The synthetic vascular graft infection (SVGI) could cause a high mortality rate, that developing antibacterial vascular stents to prevent SVGI is highly demanded. Herein, we integrated shape memory polyurethane (PU) and gallic acid (GA) to obtain a small caliber scaffold with sufficient mechanical support through electrostatic spinning technology. The formation of hydrogen bonds between GA and PU facilitates the enhancement of the mechanical properties of PU/GA. The biocompatibility and antibacterial properties of the scaffolds were confirmed by using human endothelial cells in in‐vitro experiments and by co‐culturing with bacteria that cause common post‐operative stent infections.
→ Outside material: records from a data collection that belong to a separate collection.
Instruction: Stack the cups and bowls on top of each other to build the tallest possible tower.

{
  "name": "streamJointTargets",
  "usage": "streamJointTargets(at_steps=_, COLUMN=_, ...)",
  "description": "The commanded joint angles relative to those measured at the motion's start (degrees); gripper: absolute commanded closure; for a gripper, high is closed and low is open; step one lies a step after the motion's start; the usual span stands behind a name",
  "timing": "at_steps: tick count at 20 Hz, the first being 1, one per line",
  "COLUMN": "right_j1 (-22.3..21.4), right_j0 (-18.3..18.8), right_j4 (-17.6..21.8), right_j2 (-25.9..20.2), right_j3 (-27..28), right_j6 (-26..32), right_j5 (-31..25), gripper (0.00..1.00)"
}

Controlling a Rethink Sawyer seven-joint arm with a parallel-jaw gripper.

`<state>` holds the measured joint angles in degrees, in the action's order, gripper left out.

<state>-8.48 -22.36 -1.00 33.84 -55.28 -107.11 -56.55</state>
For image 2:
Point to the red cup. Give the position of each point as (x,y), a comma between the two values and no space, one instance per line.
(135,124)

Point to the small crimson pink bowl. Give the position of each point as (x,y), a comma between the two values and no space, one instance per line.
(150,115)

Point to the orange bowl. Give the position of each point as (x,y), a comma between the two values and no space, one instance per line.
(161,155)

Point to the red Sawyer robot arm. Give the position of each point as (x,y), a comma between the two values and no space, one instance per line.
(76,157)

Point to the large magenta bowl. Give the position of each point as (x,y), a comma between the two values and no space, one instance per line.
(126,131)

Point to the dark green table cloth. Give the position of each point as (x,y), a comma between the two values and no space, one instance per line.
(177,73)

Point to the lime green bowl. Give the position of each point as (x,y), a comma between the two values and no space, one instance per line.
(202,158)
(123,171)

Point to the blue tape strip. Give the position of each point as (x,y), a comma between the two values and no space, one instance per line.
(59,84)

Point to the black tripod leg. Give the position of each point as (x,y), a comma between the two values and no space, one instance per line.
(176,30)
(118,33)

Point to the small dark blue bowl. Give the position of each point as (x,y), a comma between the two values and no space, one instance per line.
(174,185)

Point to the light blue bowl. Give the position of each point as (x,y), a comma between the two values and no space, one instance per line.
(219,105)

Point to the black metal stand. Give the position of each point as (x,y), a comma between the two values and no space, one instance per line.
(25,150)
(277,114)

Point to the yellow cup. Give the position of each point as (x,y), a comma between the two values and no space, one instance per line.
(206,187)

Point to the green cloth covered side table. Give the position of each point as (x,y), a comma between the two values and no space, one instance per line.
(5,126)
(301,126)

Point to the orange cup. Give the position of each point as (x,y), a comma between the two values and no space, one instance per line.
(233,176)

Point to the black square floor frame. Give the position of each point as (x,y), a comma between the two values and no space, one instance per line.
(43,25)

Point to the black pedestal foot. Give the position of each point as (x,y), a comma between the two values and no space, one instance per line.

The electrospun porous structure and the antimicrobial activity of GA allow PU/GA to exhibit a dose‐dependency of cell viability, hemolysis, and antibacterial, the adding amount of GA with 2% presented the optimal properties. The shape memory effects of PU with the suitable transition temperature enable the electrospun stent to be able to reduce the size for deployment and recovery of the fabricated shape in a gentle environment. This work provides an efficient method for fabricating PU‐based antibacterial scaffolds by electrospinning. Gallic acid (GA) was incorporated with polyurethane to prepare the biocompatible, antibacterial, shape memory stent by electrospinning process. The adding amount of GA with 2% presented the optimal properties, such as high cell viability, low hemolysis, and notable antibacterial properties. Shape memory effects enable stents to reduce deployment and recover fabricated shapes at suitable transition temperatures.